Вот в те времена и был я из тех многих, кто промышлял шабашкой. Когда ситуация с невыплатой за стенды по пятилетке так прозаически прояснилась, то решил я обратиться в суд. Ничего другого мне не оставалось. Возможно, подобных исков здешний суд не знал и был я в своём роде первопроходцем. Выждав недели две, приезжаю я во Второе Песьяново. Захожу в правление, председатель в своём кабинете, зыркнул на меня и говорит:
- Ты что это по судам ходишь?
- Так, Николай Петрович, что же мне остаётся? Деньги-то я не могу получить.
- Не можешь,… Кто ж тебе не даёт? Галя - позвал он - Скажи Ильиничне, пусть его рассчитает. Не может он… - и начал перебирать бумаги на столе.
…Вот так, вспоминая все эти невесёлые подробности, шёл я зимней дорогой. Уже четыре часа был я в пути. Шарф мой обледенел от дыхания и был и был чем-то вроде жестяного ошейника.

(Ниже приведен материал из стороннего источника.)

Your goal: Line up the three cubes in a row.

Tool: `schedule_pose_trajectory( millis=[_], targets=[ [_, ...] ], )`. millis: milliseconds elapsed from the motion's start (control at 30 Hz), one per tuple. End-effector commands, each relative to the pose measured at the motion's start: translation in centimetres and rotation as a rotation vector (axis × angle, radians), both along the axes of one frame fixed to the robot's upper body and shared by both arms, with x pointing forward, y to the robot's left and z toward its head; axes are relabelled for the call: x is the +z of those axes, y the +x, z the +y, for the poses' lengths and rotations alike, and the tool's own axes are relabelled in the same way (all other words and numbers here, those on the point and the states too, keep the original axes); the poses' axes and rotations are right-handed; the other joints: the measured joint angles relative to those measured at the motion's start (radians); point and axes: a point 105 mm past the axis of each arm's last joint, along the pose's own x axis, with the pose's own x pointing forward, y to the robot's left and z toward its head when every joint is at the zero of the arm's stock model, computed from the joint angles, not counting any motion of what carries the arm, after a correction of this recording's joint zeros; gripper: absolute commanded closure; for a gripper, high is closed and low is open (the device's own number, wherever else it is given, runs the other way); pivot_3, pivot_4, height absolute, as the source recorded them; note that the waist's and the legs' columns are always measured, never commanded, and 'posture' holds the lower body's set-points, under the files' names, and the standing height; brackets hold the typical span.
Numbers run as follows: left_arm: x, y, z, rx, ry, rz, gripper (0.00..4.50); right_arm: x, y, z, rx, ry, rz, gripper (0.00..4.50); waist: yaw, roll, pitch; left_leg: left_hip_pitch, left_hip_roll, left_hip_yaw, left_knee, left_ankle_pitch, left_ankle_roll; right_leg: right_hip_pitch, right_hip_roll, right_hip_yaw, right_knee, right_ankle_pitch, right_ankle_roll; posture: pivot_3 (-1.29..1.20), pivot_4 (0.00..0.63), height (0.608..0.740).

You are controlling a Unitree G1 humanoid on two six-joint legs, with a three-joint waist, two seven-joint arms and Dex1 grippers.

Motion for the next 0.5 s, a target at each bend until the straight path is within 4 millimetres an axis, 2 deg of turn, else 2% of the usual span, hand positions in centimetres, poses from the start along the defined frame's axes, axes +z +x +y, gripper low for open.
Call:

Как на колодках я преодолел последние сугробы, выходя к просвету впереди. Услышал шум мотора и понял, что шоссе рядом. Я стоял на обочине и «голосовал». Редкие машины, больше - грузовики проносились мимо. И не мудрено: водители неспроста опасались. И то: что за мужик там, на обочине и откуда взялся он в столь поздний час, когда поблизости ни одного населённого пункта. Всё же один притормозил. В пути поведал я ему свою историю.
Шофёр усмехнулся:
- Тебе ещё повезло - у тебя бумага была. Мы прошлым летом большак ровняли, оттуда до Песьяново с полкилометра, не боле. Так вот, председатель твой попросил дорогу подровнять до деревни. Вроде как договорились, и заплатить пообещал. Мы грейдером прошлись. И вот как в твоём случае - пропал, и с концами. И не найти его. Одно слово - цыган.